**What to work on**
Although the data below contains pictures, please reproduce only its words, exactly.
----
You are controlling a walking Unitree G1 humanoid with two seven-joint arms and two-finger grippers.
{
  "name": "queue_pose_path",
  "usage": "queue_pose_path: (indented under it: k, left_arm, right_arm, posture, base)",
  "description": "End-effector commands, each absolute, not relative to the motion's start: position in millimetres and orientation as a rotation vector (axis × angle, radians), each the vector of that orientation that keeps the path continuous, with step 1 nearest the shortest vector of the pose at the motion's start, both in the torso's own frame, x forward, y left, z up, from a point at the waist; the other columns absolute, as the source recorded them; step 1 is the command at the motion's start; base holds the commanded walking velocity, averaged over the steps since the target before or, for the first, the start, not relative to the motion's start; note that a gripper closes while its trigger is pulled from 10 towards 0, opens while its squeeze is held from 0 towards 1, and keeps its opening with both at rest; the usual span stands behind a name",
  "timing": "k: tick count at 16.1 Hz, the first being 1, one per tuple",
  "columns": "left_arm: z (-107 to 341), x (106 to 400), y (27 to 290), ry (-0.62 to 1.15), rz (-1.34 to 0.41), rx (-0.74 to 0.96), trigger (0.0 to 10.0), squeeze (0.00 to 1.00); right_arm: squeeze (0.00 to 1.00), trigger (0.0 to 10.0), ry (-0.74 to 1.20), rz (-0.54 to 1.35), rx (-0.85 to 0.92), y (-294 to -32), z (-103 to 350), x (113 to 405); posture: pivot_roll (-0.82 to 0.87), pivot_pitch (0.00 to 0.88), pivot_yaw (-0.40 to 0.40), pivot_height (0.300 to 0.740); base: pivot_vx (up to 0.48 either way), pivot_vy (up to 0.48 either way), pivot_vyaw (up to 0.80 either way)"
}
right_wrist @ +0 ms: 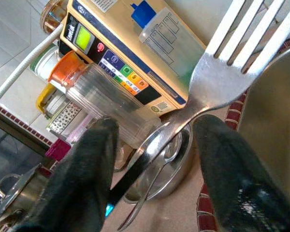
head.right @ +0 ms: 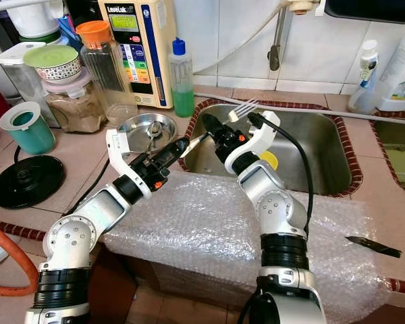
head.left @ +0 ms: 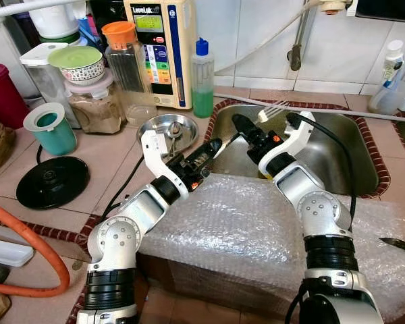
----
**Task solution**
You are controlling a walking Unitree G1 humanoid with two seven-joint arms and two-finger grippers.
{
  "name": "queue_pose_path",
  "usage": "queue_pose_path: (indented under it: k, left_arm, right_arm, posture, base)",
  "description": "End-effector commands, each absolute, not relative to the motion's start: position in millimetres and orientation as a rotation vector (axis × angle, radians), each the vector of that orientation that keeps the path continuous, with step 1 nearest the shortest vector of the pose at the motion's start, both in the torso's own frame, x forward, y left, z up, from a point at the waist; the other columns absolute, as the source recorded them; step 1 is the command at the motion's start; base holds the commanded walking velocity, averaged over the steps since the target before or, for the first, the start, not relative to the motion's start; note that a gripper closes while its trigger is pulled from 10 towards 0, opens while its squeeze is held from 0 towards 1, and keeps its opening with both at rest; the usual span stands behind a name",
  "timing": "k: tick count at 16.1 Hz, the first being 1, one per tuple",
  "columns": "left_arm: z (-107 to 341), x (106 to 400), y (27 to 290), ry (-0.62 to 1.15), rz (-1.34 to 0.41), rx (-0.74 to 0.96), trigger (0.0 to 10.0), squeeze (0.00 to 1.00); right_arm: squeeze (0.00 to 1.00), trigger (0.0 to 10.0), ry (-0.74 to 1.20), rz (-0.54 to 1.35), rx (-0.85 to 0.92), y (-294 to -32), z (-103 to 350), x (113 to 405); posture: pivot_roll (-0.82 to 0.87), pivot_pitch (0.00 to 0.88), pivot_yaw (-0.40 to 0.40), pivot_height (0.300 to 0.740); base: pivot_vx (up to 0.48 either way), pivot_vy (up to 0.48 either way), pivot_vyaw (up to 0.80 either way)"
}
right_wrist @ +0 ms: 
head.right @ +0 ms: 
head.left @ +0 ms: 

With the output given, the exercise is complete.